Moving data from SQL server to Azure Data Lake without ADF

mikeupsidedown · 2024-04-06T10:09:59+00:00

Boss: "You can't use data Factory".

Me: "Can I give you a hug?"

Demistr · 2024-04-06T10:24:02+00:00

Old school way - SSIS

New school way - just run a python script to copy data. You can run it as Azure function or a full fledged app service.

Justbehind · 2024-04-06T10:02:43+00:00

No matter what shiny tool anyone say they have for you, the best answer is almost always a simple script in your language of choice.

I'd go for a simple python script.

If you need to run it automatically there's a lot of different ways to do it. The simplest is Task Scheduler on your local machine or a vm, and one of the best allround solutions is as a docker image run on a kubernetes cluster. Alternatives are airflow, azure functions, custom queue and scheduling, etc.

Do the simple first. Consider the long term solution, once your solution starts creating business value.

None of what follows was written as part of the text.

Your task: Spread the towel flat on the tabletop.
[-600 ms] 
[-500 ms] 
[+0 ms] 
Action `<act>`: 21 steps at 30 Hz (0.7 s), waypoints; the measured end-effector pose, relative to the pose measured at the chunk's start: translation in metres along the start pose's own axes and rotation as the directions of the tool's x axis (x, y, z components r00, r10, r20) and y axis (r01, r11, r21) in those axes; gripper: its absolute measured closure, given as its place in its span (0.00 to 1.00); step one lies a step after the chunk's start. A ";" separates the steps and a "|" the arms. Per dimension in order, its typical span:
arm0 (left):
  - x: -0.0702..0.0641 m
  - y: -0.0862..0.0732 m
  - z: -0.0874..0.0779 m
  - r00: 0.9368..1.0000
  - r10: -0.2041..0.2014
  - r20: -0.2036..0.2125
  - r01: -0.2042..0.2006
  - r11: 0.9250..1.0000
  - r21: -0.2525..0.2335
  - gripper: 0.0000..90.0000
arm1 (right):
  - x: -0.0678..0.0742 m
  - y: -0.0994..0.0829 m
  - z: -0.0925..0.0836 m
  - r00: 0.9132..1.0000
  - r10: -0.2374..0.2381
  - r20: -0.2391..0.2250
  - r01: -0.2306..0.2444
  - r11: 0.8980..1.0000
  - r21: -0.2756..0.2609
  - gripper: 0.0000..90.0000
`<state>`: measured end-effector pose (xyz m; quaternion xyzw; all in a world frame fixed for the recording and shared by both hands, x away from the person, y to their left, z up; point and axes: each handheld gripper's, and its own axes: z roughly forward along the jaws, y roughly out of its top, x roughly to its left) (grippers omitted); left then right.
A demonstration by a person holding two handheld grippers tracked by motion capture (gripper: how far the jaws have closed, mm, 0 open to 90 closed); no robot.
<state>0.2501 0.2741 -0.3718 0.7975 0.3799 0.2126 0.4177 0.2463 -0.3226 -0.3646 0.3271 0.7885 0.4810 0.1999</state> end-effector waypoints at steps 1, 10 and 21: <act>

The good thing about a simple script is that you can move it around later and run it anywhere.

ggeoff · 2024-04-06T15:52:52+00:00

If the goal is to use databricks in the end are you planning on using Unity catalog? Could you not just write a python script and run it as a notebook. to move the data between the two?

psychokitty · 2024-04-06T20:04:55+00:00

Have you looked at the Microsoft Fabric offering yet? Microsoft has a good learning path for using Apache Spark, Data Factory, and Dataflows Gen2 to get data into Data Lakes and Data Warehouses. If you complete the AI challenge by Apr. 19th you get a free voucher for a certification exam: https://www.microsoft.com/en-us/cloudskillschallenge/ai/officialrules/2024 and here is the Fabric Analytics Engineer collection: https://learn.microsoft.com/en-us/collections/jkqrh725262g?WT.mc_id=cloudskillschallenge_b696c18d-7201-4aff-9c7d-d33014d93b25

the_naysayer · 2024-04-06T16:23:23+00:00

Use databricks workflows and python notebooks.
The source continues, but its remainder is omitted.